What is the alternative? JIT compilation! But it has its own tradeoffs... A JIT can perform much more aggressive specialization for several of reasons: 1. it can specialize speculatively and deoptimize if it was wrong; 2. it can specialize across shared-library calls, as shared libraries are compiled only to the intermediate representation, prior to JITting, and 3. it relies on a size-limited dynamic code-cache, which prevents the code-size explosion we'd get if we tried to specialize aggressively AOT; when the code cache fills, it can decide to deoptimize low-priority routines. The speculative optimizations performed by a JIT address the theoretical issue with specialization: a JIT can perform a specialization even if it cannot decisively prove that the information is, indeed, known statically (this is automatic partial evaluation).

A JIT will, therefore, automatically specialize on a per-use-site basis; where possible, it will elide the branch; if not, it will do it. It will even speculate: if at one use site (after inlining) it has so far only encountered `left` it will elide the branch, and will deoptimize if later proven wrong (it may need to introduce a guard, which, in this contrived example will negate the cost of the branch, but in more complex cases it would be a win; also there are ways to introduce cost-free guards -- e.g. by introducing reads from special addresses that will cause segmentation faults if the guard trips, a fault which is caught; OpenJDK's HotSpot does this for some kinds of guards).

For this reason, JITs also solve the trait problem on a per-use-site basis. A callsite that in practice only ever encounters a particular implementation — a monomorphic callsite — would become cost-free (by devirtualization and inlining), and those that don’t — megamorphic callsites — won’t.

So a JIT can give is the same “cost-freedom” without changing the abstraction and introducing accidental complexity. It, therefore, allows for more general abstractions that hide, rather than expose, accidental complexity. JITs have many other benefits, such as allowing runtime debugging/tracing "at full speed" but those are for a separate discussion.

Of course, a JIT comes with its own costs. For one, those automatic optimizations, while more effective than those possible with AOT compilation, are not deterministic — we cannot be sure that the JIT would actually perform them. It adds a warmup time, which can be significant for short-lived programs. It adds RAM overhead by making the runtime more complicated. Finally, it consumes more energy.

There's a similar tradeoff for tracing GC vs. precise monitoring of ownership and lifetime (Rust uses reference-counting GC, which is generally less effective than tracing, in cases where ownership and lifetime are not statically determined), but this comment is already too long.

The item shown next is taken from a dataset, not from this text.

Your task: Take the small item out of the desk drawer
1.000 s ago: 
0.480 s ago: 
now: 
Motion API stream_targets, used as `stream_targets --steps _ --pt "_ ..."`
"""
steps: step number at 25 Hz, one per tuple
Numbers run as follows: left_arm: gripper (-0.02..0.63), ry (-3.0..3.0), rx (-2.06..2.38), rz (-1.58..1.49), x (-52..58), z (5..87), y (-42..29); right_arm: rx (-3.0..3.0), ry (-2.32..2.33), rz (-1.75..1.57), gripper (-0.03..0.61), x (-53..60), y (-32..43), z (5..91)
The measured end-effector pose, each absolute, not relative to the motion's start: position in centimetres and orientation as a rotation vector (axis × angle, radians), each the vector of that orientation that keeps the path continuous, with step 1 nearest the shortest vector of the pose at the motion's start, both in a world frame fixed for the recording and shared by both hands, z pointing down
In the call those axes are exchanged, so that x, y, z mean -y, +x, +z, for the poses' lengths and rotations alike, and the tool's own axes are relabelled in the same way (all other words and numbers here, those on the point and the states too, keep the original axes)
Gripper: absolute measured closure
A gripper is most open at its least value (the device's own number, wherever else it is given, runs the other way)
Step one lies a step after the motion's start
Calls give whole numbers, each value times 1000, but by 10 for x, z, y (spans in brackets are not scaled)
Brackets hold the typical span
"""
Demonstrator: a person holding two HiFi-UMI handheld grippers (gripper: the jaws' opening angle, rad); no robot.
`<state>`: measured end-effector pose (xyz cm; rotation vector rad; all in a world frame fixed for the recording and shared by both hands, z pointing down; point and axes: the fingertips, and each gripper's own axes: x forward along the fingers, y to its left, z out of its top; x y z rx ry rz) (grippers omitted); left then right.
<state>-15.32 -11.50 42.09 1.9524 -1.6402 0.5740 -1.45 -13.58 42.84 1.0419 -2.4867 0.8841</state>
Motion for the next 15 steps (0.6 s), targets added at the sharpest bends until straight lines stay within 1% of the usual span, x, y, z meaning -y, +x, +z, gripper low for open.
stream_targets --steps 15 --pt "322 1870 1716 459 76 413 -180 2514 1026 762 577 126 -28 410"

All of these make JITs less suitable for domains that require absolute control and better determinism (you won't get perfect determinism with Rust on most platforms due to kernel/CPU effects, and not if you rely on its refcounting GC, which is, indeed more deterministic than tracing GC, but not entirely), or are designed to run in RAM- and/or energy-constrained environments — the precise domains that Rust targets. But in all other domains, I think that cost-free abstractions are a pretty big disadvantage compared to a good JIT -- maybe not every cost-free abstraction (some tracking of ownership/lifetime can be helpful even when there is a good tracing GC), but certainly the philosophy of always striving for them. A JIT replaces the zero-cost abstraction philosophy, with a zero-cost use philosophy -- where the use of a very general abstraction can be made cost-free, it (usually) will be (or close to it); when it isn't -- it won't, but the programmer doesn't need to select a different abstraction for some technical, "accidental", reason. That JITs so efficiently compile a much wider variety of languages than AOT compilers can also demonstrate how well they abstract the compiler (or, rather, the languages that employ them do).

So we have two radically different philosohies, both are very well suited for their respective problem domain, and neither is generally superior to the other. Moreover, it's usually easy to tell to which of these domains an application belongs. That's why I like both C++/Rust and Java.